On May 17, 2012, Finder Plata entered into a Joint Venture and Benefits Agreement (“Liz Agreement”) with Mr. Ramiro Romero Aguirre, a Mexican citizen. Under the terms of the Liz Agreement, Finder Plata was granted the rights to acquire, process on sight and sale the mineral products obtained from the old dumps located on  which are expected to contain silver and gold contents in Liz mining claim title 216028 and on surface of land owned by Mr. Romero. The Liz project located in the municipality of Ayutla, Jalisco State, Mexico. The mining properties are next to the Jalisco Properties and contain silver and gold tailings. The Liz Agreement expired on December 15, 2013.
 
4. Demand Promissory Notes
 
First Majestic, an existing shareholder, loaned the Company US$30,000 pursuant to a Demand Promissory Note dated February 19, 2013.  The Company agreed to pay interest at a rate 1 Year LIBOR plus 3.5% per annum for a maximum of six (6) months. As of November 30, 2013, the Company owes accrued interest of $910.
 
First Majestic, an existing shareholder, loaned the Company US$170,000 pursuant to a Demand Promissory Note dated March 15, 2013.  The Company agreed to pay interest at a rate 1 Year LIBOR plus 3.5% per annum until the Demand Promissory Note is repaid. As of November 30, 2013, the Company owes accrued interest of $4,723.
 
 
F-20

 
 
5. Capital Stock
 
Unless otherwise indicated, all of the following sales or issuances of Company securities were conducted under the exemption from registration as provided under Section 4(2) of the Securities Act of 1933 (and also qualified for exemption under 4(5), formerly 4(6) of the Securities Act of 1933, except as noted below). All of the shares issued were issued in transactions not involving a public offering, are considered to be restricted stock as defined in Rule 144 promulgated under the Securities Act of 1933 and stock certificates issued with respect thereto bear legends to that effect. 
 
Except as indicated, the following transactions were to accredited investors. All issuances to accredited and non-accredited investors were structured to comply with the requirements of the safe harbor afforded by Rule 506 of Regulation D.

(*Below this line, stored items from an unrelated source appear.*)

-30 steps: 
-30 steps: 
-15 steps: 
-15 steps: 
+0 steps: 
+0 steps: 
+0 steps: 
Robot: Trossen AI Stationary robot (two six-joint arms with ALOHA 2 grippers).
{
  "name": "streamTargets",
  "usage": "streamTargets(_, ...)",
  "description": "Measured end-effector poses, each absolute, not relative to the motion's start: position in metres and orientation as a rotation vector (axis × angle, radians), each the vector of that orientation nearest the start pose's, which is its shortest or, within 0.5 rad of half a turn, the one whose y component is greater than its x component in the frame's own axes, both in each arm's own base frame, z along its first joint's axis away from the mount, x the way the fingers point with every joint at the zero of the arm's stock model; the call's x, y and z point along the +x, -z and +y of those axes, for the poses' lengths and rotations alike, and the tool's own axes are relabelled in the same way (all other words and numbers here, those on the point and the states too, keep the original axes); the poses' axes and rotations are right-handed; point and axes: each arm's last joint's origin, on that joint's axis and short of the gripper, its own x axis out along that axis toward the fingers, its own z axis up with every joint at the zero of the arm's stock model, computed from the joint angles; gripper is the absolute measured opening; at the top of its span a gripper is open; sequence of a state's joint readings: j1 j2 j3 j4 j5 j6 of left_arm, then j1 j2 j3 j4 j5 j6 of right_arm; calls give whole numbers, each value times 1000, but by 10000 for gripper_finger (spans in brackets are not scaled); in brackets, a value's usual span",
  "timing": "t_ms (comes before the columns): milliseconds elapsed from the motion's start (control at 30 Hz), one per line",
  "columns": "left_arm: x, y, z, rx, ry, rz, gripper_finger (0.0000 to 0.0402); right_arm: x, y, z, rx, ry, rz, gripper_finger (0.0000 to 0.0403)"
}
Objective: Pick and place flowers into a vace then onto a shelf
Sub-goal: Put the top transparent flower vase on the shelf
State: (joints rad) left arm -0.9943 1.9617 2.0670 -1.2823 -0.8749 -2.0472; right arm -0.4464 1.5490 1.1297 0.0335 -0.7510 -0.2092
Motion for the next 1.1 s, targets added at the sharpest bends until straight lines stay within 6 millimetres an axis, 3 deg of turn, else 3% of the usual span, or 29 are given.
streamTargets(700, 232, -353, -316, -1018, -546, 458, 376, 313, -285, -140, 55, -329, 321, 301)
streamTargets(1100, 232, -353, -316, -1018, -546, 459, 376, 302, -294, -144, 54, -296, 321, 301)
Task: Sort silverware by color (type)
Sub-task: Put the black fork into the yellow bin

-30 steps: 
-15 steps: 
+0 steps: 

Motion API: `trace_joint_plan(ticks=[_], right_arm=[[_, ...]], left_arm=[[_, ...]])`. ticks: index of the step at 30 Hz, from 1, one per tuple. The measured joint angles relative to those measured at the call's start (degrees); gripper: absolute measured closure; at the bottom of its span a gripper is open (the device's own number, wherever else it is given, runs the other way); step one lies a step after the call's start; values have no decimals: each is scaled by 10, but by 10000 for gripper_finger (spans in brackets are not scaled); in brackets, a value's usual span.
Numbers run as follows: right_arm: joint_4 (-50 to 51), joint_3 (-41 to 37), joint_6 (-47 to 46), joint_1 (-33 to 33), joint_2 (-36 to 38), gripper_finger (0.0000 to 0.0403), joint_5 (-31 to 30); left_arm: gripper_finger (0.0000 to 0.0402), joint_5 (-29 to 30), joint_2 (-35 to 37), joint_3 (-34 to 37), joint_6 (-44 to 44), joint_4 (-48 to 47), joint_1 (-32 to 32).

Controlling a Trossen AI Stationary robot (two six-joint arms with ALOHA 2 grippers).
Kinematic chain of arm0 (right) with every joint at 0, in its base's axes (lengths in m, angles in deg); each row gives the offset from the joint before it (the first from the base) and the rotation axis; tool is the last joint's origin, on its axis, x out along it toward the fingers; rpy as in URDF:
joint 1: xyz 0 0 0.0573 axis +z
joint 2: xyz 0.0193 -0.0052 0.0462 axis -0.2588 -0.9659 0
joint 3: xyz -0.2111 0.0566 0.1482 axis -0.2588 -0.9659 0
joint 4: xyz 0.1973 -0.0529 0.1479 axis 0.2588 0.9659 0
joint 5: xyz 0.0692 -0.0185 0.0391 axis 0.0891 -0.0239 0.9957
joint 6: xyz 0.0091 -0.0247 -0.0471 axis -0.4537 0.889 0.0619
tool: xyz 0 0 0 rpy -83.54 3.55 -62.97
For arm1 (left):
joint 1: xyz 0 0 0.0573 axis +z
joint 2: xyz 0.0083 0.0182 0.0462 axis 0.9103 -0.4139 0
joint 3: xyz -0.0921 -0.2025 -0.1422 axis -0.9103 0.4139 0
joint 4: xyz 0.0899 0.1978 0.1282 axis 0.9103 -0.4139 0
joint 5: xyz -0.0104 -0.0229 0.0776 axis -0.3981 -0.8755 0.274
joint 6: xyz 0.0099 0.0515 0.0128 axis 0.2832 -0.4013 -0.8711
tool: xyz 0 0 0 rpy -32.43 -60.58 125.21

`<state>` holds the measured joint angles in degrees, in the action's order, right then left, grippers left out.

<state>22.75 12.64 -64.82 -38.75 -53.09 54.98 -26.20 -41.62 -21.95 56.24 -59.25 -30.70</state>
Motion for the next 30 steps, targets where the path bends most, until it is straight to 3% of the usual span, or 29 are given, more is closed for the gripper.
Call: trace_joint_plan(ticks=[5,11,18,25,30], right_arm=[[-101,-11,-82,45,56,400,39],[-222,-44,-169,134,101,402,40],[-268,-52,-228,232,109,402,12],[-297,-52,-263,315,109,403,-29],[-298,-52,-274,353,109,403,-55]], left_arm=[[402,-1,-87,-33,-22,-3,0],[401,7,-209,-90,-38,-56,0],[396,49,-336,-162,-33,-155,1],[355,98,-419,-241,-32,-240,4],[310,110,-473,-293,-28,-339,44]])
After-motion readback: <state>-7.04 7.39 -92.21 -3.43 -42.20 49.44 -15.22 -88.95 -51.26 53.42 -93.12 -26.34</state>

The Company had the following equity transactions during the year ended November 30, 2012.
 
On January 16, 2012, the Company issued 33,237 shares of restricted common stock at in accordance with the Restricted Stock Award Agreement dated June 15, 2011 at $0.361 per share for a total value of $12,000 to Mark Scott, our CFO, related to his June 15, 2011 Consulting Agreement. The shares do not have registration rights. A notice filing under Regulation D was filed with the SEC on January 24, 2012 with regard to this stock issuance.
 
On April 19, 2012, Coventry converted $605,000 of Convertible Demand Promissory Notes plus accrued interest of $32,440 into 2,549,760 shares of restricted common stock at $.25 per share. The Company recorded a beneficial conversion feature of $94,729 as a result of the conversion. The shares do not have registration rights. A notice filing under Regulation D was filed with the SEC on June 7, 2012 with regard to these stock issuances.
 
On April 30, 2012, the Company issued 2,000,000 shares of restricted common stock to First Majestic which were valued at $0.20 per share or $400,000. The shares were recorded as exploration expense. The shares do not have registration rights. A notice filing under Regulation D was filed with the SEC on June 7, 2012 with regard to this stock issuance.
 
On April 30, 2012, the Company issued 3,700,000 shares of restricted common stock to five accredited investors valued at $0.20 per share for $740,000. The shares do not have registration rights. A notice filing under Regulation D was filed with the SEC on June 7, 2012 with regard to this stock issuance.
 
On April 30, 2012, the Company cancelled 13,500,000 shares of common stock returned by Robbie Manis, an existing shareholder.
 
On April 30, 2012, the Company issued 37,285 shares of restricted common stock at $0.282 per share for a total value of $10,500 related to Mr. Scott's June 15, 2011 Consulting Agreement. The shares do not have registration rights. A notice filing under Regulation D was filed with the SEC on June 7, 2012 with regard to this stock issuance.
 
On November 16, 2012, the Company issued 200,000 shares to Yale Resources, a non-accredited investor, pursuant to the Mining Option Agreement at the market value of $0.08 per share for a total value of $16,000. The shares do not have registration rights.
 
The Company had the following equity transactions during the year ended November 30, 2013.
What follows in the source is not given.